We all like to be remembered in one way or another. Sometimes we want to be remembered by our community, sometimes by our industry. Sometimes we wish that even just our family would remember us.

How would you like to be remembered by your grandchildren forever?

Before I give you an idea how, let me prove a point.

Get a piece of paper and draw four lines on the top half and draw eight lines on the bottom half.

On the four lines on top, write down the name of your grandparents, first name and last name, on your mother’s side and your father’s side.

Most likely, only half of you would remember the full name of your grandparents.

Now, on the eight lines at the bottom, write down the first name and last name of your eight great-grandparents. Rarely do we meet someone who can write the full name of their great grandparents. Interesting isn’t it?

So how come John D. Rockefeller’s great-great-great-great-great-great-great-grandkids can remember his first and last name and you don’t even remember grandma and grandpa, why? It’s because every year, they get a cheque from John D. Rockefeller.

How would you like to be remembered by your grandkids? Here’s what we can do, it’s very simple.

We have a generous Grandpa who’s has $100,000 of lazy money. He buys a joint lifetime income annuity. The joint annuitant is his 5-year-old Granddaughter. For the rest of his life, he gets $3,864 every year on her birthday.

When Grandpa dies, she continues to get $3,864 on her birthday for the rest of her life.
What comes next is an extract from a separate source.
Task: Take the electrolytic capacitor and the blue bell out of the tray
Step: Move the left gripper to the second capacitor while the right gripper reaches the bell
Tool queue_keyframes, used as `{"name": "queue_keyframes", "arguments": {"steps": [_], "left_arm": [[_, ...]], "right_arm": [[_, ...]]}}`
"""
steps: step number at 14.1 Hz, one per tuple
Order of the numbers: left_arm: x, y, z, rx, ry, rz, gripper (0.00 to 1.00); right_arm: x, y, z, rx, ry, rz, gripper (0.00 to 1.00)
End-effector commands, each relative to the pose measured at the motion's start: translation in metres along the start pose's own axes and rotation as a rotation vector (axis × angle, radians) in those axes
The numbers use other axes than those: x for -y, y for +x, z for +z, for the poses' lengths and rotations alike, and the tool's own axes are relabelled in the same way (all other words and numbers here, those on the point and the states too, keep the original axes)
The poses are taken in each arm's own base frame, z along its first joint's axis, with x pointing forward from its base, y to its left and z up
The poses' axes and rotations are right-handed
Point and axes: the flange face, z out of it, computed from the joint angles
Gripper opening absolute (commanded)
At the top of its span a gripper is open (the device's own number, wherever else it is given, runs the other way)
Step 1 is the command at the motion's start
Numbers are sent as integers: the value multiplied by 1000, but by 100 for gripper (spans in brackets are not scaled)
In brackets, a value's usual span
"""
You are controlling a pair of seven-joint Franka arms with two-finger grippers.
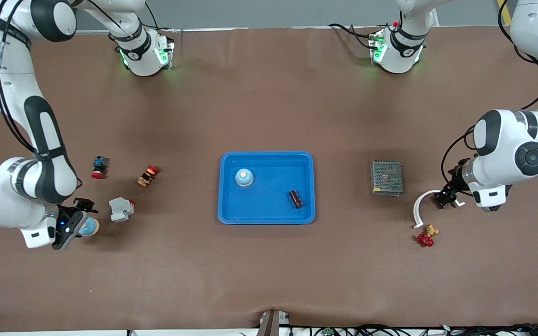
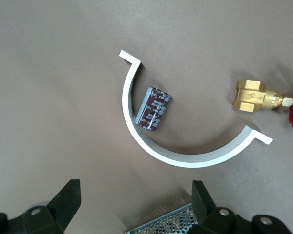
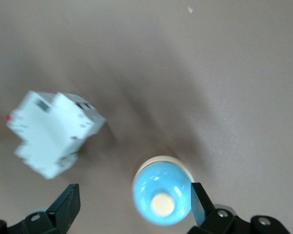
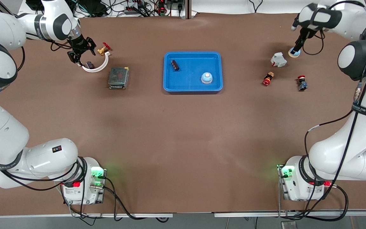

Now let me ask you, if you had a Grandpa or Grandma who gave you $3,864 every birthday for your entire life and never forgot even though they’ve been gone for years. Would you remember their names?

It’s very simple, generous grandpa, $100,000, favourite granddaughter, joint life, $3,864 a year as long as either one of them is alive. Total payout to the granddaughter on her 95th birthday is $351,624.

You may be asking, what about inflation? $3,864 won’t pay be enough to pay for groceries when she’s 65. Ok, we can put in an inflation protection. We can put in a 4% inflation factor on it. Now, her first birthday present goes down to $1,345. But every year, that goes up by 4%. When she’s 20, it goes up to $2,422, when she’s 50, it goes up to $7,856. By the time she’s 65, it’s up to $14,149. Now if granddaughter lives to 100, which is highly likely, she would have been paid a total of $1.2 million over her lifetime.

Here’s how to make it even better. Grandpa takes a portion of the annuity income and buys a 20 pay Whole Life policy on the granddaughter for $100,000. After 20 years, the insurance is paid for and the granddaughter has insurance for the rest of her life where she can put her children as the beneficiary.

Here’s my question, where else can grandpa can put $100,000 and be guaranteed that two generations of his family will never forget his name and out of that $100,000 potentially transfer $1.3 million?

A mutual fund cannot do that, a GIC cannot do that, investing in the stock market cannot do that. That can only be done through an Annuity bought through a life insurance company.

Annuities has gotten a lot of bad press from popular finance authors, but even the Chairman of the Federal Reserve Ben Bernanke has most of his investments in annuities. This is the guy who practically runs the world’s largest economy and more than 50% of his assets are in annuities.

An annuity is a great investment tool that has been ignored by a lot of clients and advisers. Maybe it’s time to look at annuities in your portfolio.